India is a hard act to follow. Maybe Ireland is an unlikely choice, but it is our choice.

We need less poverty, less heat and fewer people, and Ireland delivers all of that in spades.

Ireland is green and beautiful, and when I say “green”, I mean REALLY green:2221 Ireland beautiful countryIt gets that way because it rains, and when I say “rains”, I mean REALLY rains. And when it is not raining it is just grey and overcast. And when it’s grey and overcast the people tell you how lucky you are to be there during the nice weather.

The locals tell me that when you can see the mountains in the distance (there are no mountains, just hills, but the Irish are prone to exaggeration) it is going to rain. When you can’t see the mountains it is already raining.

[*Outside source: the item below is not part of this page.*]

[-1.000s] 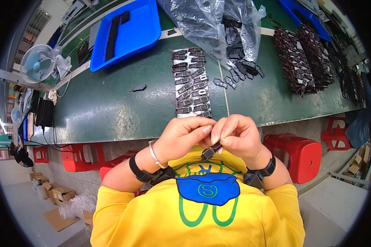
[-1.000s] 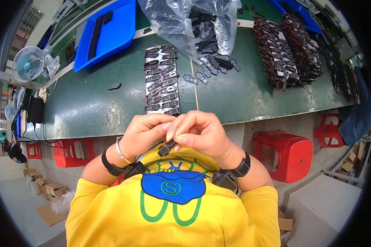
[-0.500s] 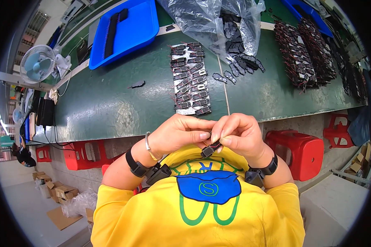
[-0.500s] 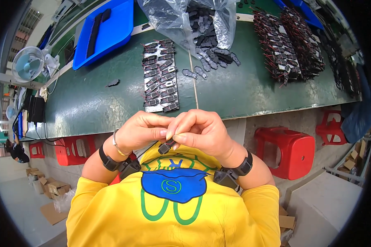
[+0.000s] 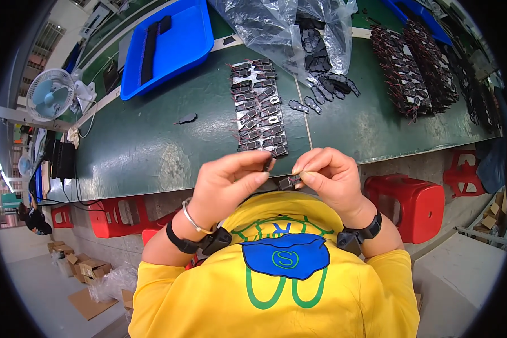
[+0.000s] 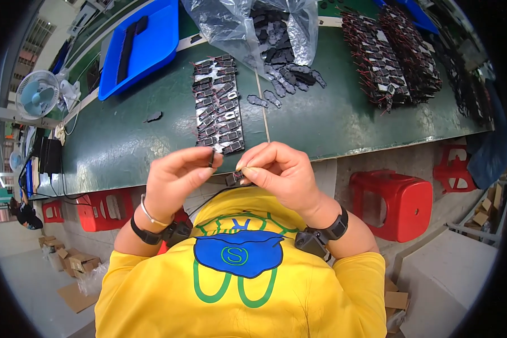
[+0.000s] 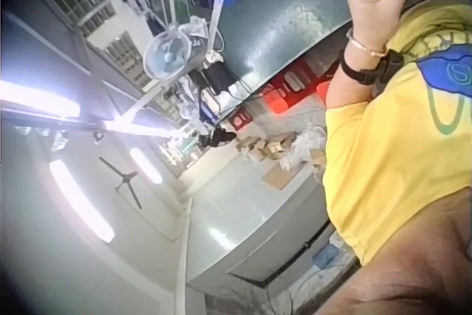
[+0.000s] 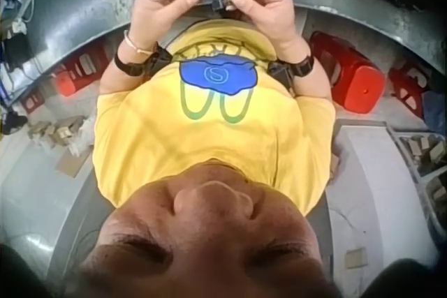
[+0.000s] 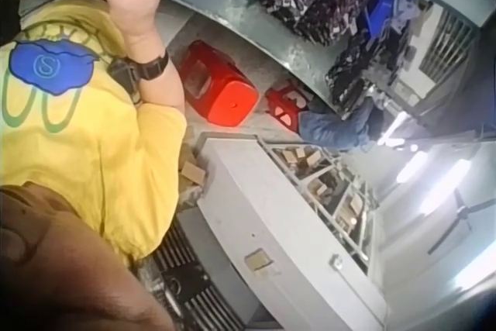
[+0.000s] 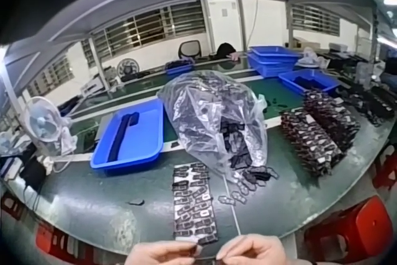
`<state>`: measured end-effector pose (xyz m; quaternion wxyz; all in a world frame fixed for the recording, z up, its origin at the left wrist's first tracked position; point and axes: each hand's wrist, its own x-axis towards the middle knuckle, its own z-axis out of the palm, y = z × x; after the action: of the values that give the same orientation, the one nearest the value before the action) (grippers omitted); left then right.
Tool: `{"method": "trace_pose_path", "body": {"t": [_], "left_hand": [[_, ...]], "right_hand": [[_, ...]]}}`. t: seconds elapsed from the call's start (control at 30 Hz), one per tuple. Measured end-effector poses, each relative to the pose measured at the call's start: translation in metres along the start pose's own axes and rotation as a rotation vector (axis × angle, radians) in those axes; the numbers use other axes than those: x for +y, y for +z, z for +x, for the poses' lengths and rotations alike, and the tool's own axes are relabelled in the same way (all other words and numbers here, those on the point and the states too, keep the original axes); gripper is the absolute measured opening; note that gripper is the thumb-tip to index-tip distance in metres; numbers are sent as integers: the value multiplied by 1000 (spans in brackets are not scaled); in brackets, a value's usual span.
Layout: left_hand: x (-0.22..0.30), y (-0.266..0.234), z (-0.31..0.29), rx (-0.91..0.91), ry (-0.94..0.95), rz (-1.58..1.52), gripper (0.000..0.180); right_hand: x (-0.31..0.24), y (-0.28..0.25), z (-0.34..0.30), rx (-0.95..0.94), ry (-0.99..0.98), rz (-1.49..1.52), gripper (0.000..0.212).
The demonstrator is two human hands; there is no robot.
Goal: The person picks up a stack of speaker components, takes a single speaker, and presses a small black part onto it by hand. They then place the assembled unit onto a metal plate and repeat the process.
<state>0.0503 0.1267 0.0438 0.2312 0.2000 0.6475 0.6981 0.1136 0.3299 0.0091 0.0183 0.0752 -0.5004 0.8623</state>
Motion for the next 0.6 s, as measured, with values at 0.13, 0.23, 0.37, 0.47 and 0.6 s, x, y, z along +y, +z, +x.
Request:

We are taking nine days to travel the north east coast. The tourist flock to the west coast and leave this part of the country to the sheep of which there are many, and the local inhabitants of which there are few. The country is rugged and wild, roads are few and far between and there is no railway. Tiny stone villages built with a grey stone to match the sky, cling desperately to the rocks surrounding any inlet where a harbor can be built for the local fishing boats

2275 fishing port

Getting anywhere takes hours longer than you imagine. The main roads are narrow and twisting. The side roads are narrower:

2225 narrow road

Stopping for a tea break is not always possible, unless some enterprising gent decides to open up shop on a road less traveled:

2222 far out cafe

And even then the choice of sandwiches does little to get the taste buds going:

2213 chicken and butter sandwich

But before we reached this area, there was Dublin. We flew into that fair city and found it to be enchanting. A small lively city, with not one highrise building. Instead it is full of stylishly beautiful Georgian terraces, pubs from a similar period lovingly cared for, and flowers. The city is a riot of color with flowers planted everywhere possible:

2143 Dublin pubs and flowers

Dublin is also home to the Guinness Brewery where they brew 4 million pints of the dark liquid every day. Three million of those pints get exported. I leave it to you to say where the other 1 million pints go, but please remember the total population of Ireland is only 4 ½ million.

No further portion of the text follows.